Creating a winter work space
Storing a boat for the wintertime always has its hazards. We elected to build a "cathedral" with a durable fiber cover that we erect every winter. While one set of stays has to be disconnected and some water always manages to trickle down the mast, we have been very happy with this arrangement. The cathedral lets light in, protects the topsides from snow and other weather, and it provides a great (if cold) work-space.
So when the time comes to put her into the water we start with something like this. Note the cut-outs for the anchor and the custom shape of the cloth draping over the catamaran. There is a zipper in the middle that allows us to open the main flaps front and rear so working in the summertime doesn't tend to be too oppressively hot. This is her new cradle with yellow "guiding" rails and three times as much wood and steel as the old one.
Here you can see the rib system that supports the winter canvas. Some of the axial interconnects have already been removed. All the fasteners used in this structure are screws, so it can be taken apart with relative ease (as long as you have cordless screwdrivers). As the wood wears (6+ years of use later, we may replace the screws with bolts, using the older ribs as templates.
When the V-shaped ribs are to be removed, we support the "keel" above with a halyard. We start in the bow area, moving from front to the mast. We then repeat the process in the back until the time comes to remove the "keel" boards and the support around the mast. Two sets of stays have been disconnected all winter - the baby backstays as well as the stays that run to the lower spreaders. The lifelines have also been removed.
Note how each rib is custom-fit to match the hull width. The spinnaker pole can be seen sitting on a bunch of horizontal frames. Removing the rear ribs is more difficult because the remaining stays and stanchions easily get in the way. Thankfully we had 8 people this year so the whole process took less than an hour. Naturally, these valiant efforts had to be rewarded with a tasty lunch in Cundy's harbor.
Here is a rib on the ground. The whole rig is numbered to ease assembly.
This is all that is left of the ribs once they have been taken apart... pretty neat package.
Here is a front view of the boat as we prepare to push it down the ramp. The boat is stored on the launching ramp during the wintertime and a large insect like crawler pulls it initially into the center of the ramp. Then another piece of construction equipment with a long extension pushes the boat (frame and all) into the harbor (see below). This frame broke so the yard has built us a much stronger one (see below).
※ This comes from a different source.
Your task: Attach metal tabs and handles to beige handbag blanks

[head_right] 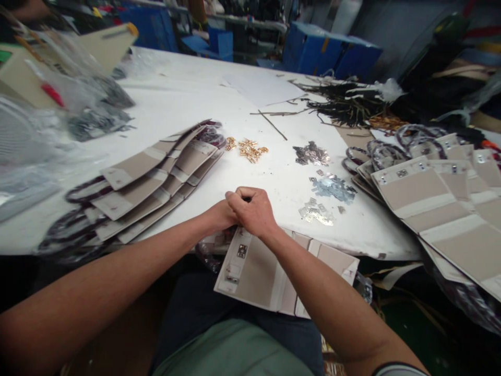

The only downside to the winter storage location on the ramp is that everything is at an angle... thus repairing items that require level installation is tricky or have to wait until the boat has been launched.
The nacelle in the center offers a lot of positive flotation and also holds our engine and diesel further back. The two keels have small crash compartments front and back and also hold the fresh water supply.
This is the new cradle in its summer storage location. Note the bright yellow timbers which help guide the boat into the proper location. The rusty iron I-beams allow the assembly to stay underwater.